Bitmine Immersion Technologies, Inc., BMNR
This strategic accumulation occurred against a backdrop of declining ETH valuations. The company’s combined cryptocurrency, cash reserves, and investment assets now total $9.9 billion.
The preceding week saw Bitmine acquire a modest 26,497 ETH. The dramatic surge to 126,971 tokens represents a significant strategic pivot, particularly noteworthy given the company’s earlier signals about moderating acquisition velocity as it approached its 5% supply benchmark.
In a Monday announcement, Chairman Tom Lee explained the strategic shift. “We accelerated our acquisition activity because we believe the current ETH price decline fails to reflect Ethereum’s strengthening fundamental position,” he stated.
Bitmine now commands 4.59% of the approximately 120.7 million ETH currently in circulation. Reaching the targeted 5% threshold requires accumulating roughly 6.04 million ETH — approximately 500,000 additional tokens beyond present holdings.

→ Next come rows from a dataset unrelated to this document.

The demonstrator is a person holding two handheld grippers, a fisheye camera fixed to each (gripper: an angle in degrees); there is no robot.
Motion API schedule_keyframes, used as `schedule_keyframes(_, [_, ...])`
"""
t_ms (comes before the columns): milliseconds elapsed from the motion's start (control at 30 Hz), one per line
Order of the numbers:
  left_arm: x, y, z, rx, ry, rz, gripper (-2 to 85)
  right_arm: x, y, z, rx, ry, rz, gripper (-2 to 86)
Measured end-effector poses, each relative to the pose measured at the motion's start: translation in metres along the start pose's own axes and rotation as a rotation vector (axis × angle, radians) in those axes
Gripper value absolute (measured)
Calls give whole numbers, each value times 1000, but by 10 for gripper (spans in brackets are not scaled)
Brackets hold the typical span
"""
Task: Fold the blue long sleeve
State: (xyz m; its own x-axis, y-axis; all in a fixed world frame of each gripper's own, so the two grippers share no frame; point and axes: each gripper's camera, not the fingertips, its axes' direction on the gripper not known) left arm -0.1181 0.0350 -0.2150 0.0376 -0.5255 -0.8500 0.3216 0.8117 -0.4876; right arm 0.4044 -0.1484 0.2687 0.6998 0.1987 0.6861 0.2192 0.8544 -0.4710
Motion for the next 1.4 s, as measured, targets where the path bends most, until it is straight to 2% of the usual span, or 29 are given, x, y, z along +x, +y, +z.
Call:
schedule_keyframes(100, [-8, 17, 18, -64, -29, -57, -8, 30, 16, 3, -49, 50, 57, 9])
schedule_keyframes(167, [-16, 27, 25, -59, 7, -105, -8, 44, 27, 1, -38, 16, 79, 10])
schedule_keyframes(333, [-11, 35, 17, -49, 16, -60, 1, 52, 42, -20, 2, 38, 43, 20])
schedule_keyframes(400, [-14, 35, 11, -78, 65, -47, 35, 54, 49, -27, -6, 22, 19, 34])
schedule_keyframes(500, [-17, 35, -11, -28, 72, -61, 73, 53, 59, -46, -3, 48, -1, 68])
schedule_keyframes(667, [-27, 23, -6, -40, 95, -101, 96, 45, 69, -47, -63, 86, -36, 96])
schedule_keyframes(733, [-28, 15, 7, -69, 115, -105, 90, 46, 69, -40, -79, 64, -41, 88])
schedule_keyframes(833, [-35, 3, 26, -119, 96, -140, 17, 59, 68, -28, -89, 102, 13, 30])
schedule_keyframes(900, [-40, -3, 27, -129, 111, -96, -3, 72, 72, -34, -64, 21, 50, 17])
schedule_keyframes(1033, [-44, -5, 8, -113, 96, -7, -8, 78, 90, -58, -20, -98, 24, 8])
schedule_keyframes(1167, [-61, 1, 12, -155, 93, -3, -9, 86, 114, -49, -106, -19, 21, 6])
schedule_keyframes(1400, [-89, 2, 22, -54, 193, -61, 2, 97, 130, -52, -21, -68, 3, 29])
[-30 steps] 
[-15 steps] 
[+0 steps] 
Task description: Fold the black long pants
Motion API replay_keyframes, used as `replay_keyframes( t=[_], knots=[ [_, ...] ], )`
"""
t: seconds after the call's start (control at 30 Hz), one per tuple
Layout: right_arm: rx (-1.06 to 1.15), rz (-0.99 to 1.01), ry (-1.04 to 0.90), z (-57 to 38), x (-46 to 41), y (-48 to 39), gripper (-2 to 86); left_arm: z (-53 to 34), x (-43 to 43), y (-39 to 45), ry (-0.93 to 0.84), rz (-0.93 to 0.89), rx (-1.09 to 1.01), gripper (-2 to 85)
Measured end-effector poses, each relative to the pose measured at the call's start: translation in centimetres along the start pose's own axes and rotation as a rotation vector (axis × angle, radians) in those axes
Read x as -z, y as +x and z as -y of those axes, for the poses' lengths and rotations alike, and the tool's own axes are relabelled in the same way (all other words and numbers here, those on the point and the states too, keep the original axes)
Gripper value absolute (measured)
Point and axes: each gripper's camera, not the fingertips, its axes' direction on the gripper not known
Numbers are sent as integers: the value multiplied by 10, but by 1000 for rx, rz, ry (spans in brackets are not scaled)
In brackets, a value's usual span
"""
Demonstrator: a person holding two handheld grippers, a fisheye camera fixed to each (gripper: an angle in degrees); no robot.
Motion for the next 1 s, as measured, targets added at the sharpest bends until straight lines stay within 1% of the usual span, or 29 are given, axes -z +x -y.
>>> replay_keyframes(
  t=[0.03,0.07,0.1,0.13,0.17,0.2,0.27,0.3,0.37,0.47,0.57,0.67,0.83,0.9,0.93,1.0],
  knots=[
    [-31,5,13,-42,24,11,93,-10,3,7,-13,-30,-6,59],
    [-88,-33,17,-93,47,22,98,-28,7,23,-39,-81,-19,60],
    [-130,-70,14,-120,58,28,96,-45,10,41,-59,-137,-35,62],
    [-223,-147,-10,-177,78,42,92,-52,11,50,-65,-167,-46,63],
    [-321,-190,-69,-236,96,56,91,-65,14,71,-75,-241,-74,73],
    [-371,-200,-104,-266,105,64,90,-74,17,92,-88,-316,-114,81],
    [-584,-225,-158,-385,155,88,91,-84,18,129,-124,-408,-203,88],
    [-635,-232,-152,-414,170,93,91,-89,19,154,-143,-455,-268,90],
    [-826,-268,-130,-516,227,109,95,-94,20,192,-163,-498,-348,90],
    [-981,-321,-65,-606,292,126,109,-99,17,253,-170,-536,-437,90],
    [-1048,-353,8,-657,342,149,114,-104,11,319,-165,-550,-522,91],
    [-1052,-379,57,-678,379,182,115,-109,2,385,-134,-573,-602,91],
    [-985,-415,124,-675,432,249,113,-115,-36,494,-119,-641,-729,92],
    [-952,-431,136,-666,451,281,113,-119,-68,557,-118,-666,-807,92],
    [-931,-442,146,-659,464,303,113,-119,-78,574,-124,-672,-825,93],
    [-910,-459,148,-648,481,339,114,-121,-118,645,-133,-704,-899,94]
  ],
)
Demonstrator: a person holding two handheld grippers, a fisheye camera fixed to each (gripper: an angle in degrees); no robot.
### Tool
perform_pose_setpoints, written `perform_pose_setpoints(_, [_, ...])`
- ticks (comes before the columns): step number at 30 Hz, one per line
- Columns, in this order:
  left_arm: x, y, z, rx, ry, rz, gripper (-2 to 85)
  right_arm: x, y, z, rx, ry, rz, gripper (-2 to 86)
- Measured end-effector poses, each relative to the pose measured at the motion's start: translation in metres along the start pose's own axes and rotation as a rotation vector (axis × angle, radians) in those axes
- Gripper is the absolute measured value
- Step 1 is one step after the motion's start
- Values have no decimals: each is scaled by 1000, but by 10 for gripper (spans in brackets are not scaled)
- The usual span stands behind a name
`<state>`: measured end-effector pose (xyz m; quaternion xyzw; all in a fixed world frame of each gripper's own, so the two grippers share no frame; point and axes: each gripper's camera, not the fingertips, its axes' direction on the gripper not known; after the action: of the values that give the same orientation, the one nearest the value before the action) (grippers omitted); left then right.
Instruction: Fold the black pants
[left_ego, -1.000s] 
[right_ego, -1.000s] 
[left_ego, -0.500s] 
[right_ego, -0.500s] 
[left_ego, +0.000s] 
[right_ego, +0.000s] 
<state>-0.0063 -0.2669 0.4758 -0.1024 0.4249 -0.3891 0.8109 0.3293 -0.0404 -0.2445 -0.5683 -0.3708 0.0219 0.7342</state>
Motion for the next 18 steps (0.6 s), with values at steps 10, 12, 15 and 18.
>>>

Staking Operations Generate Substantial Revenue Stream
Over 4.71 million of Bitmine’s ETH holdings — exceeding 85% of its total position — are currently deployed in staking protocols. At the reference price of $1,630, this staked allocation carries a valuation of approximately $7.7 billion.
The company disclosed a seven-day annualized staking return of 2.99%. Annual staking revenue projections reach $230 million. Should Bitmine stake its entire ETH balance through its Made in America Validator Network (MAVAN) alongside partner infrastructure, annual returns could approach $270 million.
Beyond Ethereum, the company maintains a diversified portfolio including 204 Bitcoin, $247 million in liquid assets, a $180 million ownership stake in Beast Industries, and an $88 million position in Eightco Holdings.
Bitmine’s aggressive strategy carries inherent risks. Ethereum has declined approximately 65% from its August peak, currently trading at levels not seen in over a year. This downturn translates to an estimated $9.6 billion in unrealized portfolio losses.
Preferred Equity Initiative Follows Industry Blueprint
Bitmine has unveiled intentions to launch a preferred equity class featuring dividend distributions — a strategic framework mirroring bitcoin-focused Strategy’s approach.
That particular model currently faces market skepticism. Strategy’s most recent preferred equity offering, STRC, declined to $90 this past Friday — approximately 10% beneath par value — prompting concerns regarding liquidity dynamics and dividend viability amid bitcoin’s concurrent price weakness.
BMNR recorded average daily trading volume of $829 million across the five-session period ending June 5. The stock secured the 148th position among most-actively-traded U.S. equities, positioned between Workday and Pfizer.
Bitmine positions itself as holding the world’s largest publicly disclosed corporate Ethereum treasury, while ranking second overall among public companies with cryptocurrency reserves, trailing only Strategy.